Namun, semua itu dilibas oleh quat-trick Serge Gnabry, brace Robert Lewandowski, dan sebiji gol dari Joshua Kimmich. ’’Setelah gol ketujuh terjadi, dia (Poche) melihat ke tempat Daniel Levy (chairman Spurs, Red). Mimiknya menunjukkan bahwa dia sudah kehabisan ide dengan timnya dan tidak sabar untuk meninggalkan lapangan,’’ tutur Robinson.
Ucapan Robinson itu seolah bersayap. Sky Sports menulis, Poche yang sebelumnya mengakui bahwa dirinya depresi setelah kekalahan Spurs dalam final Liga Champions musim lalu bisa jadi belum sepenuhnya move on.
Jika dikaitkan dengan teori lingkaran siklus klub per empat tahun oleh pelatih legendaris Manchester United Sir Alex Ferguson, era Poche di Spurs memang sudah mendekati akhir. Menurut Sir Alex, tidak banyak tim yang mampu bertahan setelah empat tahun tanpa pembaruan di lapangan dan di internal.

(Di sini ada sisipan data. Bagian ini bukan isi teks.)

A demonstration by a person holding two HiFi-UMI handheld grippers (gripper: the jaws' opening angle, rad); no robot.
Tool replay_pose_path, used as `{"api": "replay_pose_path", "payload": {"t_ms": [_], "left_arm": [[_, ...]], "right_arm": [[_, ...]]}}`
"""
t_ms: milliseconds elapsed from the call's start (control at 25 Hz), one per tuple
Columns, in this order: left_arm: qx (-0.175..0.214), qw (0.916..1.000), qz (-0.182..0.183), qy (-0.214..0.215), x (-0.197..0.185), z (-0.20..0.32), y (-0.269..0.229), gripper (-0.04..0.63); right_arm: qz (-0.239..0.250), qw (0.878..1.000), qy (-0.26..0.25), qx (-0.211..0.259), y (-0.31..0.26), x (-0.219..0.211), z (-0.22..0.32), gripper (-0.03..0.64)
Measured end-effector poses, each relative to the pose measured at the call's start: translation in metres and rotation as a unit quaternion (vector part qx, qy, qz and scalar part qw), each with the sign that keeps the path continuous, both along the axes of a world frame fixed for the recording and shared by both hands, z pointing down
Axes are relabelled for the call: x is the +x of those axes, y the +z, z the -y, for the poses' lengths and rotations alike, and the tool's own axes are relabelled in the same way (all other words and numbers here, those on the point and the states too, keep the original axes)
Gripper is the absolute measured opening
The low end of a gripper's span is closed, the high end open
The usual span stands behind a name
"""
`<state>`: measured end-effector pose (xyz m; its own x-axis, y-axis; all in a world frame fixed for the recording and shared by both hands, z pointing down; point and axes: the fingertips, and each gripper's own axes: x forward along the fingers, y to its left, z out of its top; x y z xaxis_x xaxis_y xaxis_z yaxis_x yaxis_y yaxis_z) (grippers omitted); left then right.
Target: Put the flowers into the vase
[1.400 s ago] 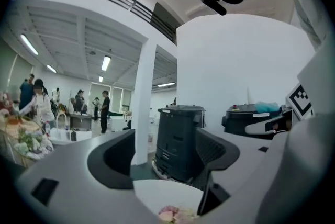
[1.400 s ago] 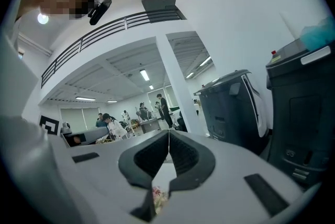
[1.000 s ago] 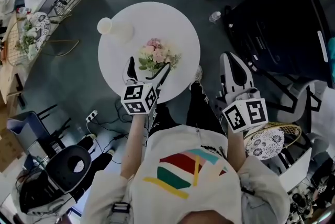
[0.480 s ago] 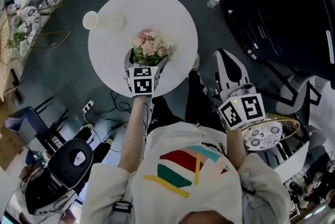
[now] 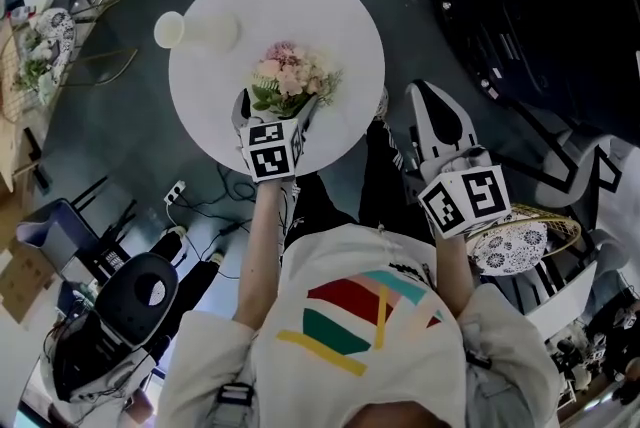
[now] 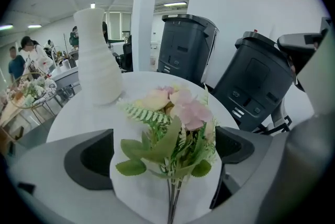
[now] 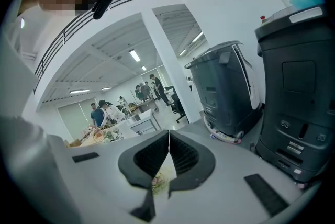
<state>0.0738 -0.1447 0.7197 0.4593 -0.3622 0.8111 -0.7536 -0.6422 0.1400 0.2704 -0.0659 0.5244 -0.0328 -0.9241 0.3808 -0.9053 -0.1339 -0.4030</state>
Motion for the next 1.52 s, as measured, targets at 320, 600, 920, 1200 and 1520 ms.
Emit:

Dalam Harvard Business Review Class Oktober 2012, Sir Alex membeberkan sejumlah poin yang membuatnya bertahan hingga dua dekade di United. Yakni, tidak pernah absen memperbarui tim setiap empat tahun.
’’Identifikasi umur pemain, misalnya. Berapa yang berusia 30 tahun dan di atasnya, lalu usia 23–30 tahun, dan di bawah 20 tahun. Ide mengalkulasi berapa pemain usia di bawah 23 tahun ini untuk menghitung juga puncak performa pemain usia matang 23–30 tahun ini,’’ beber Sir Alex sebagaimana dikutip The Guardian.
Berdasar teori Sir Alex tersebut, puncak performa Spurs era Poche adalah tahun lalu. Sayang, tidak ada satu pun gelar yang diraih. Manajemen Spurs juga melakukan kesalahan fatal. Levy sama sekali tak mengucurkan dana sepeser pun bagi Poche untuk belanja pemain. Anggaran tersedot untuk pembuatan stadion anyar yang menghabiskan dana hingga GBP 1 miliar (Rp 17,4 triliun).
’’Spurs berusaha menutupi celah tak beraktivitas dalam transfer pada musim panas 2018 dengan jor-joran pada musim panas 2019. Namun, pemainpemain yang dibeli musim panas tahun ini tak bisa langsung nyetel,’’ tulis Sky Sports.
Marca ikut-ikutan menyiramkan bensin dalam situasi tersebut. Mereka mengklaim, Poche saat ini pasti menyesal karena mengabaikan tawaran Real Madrid musim lalu.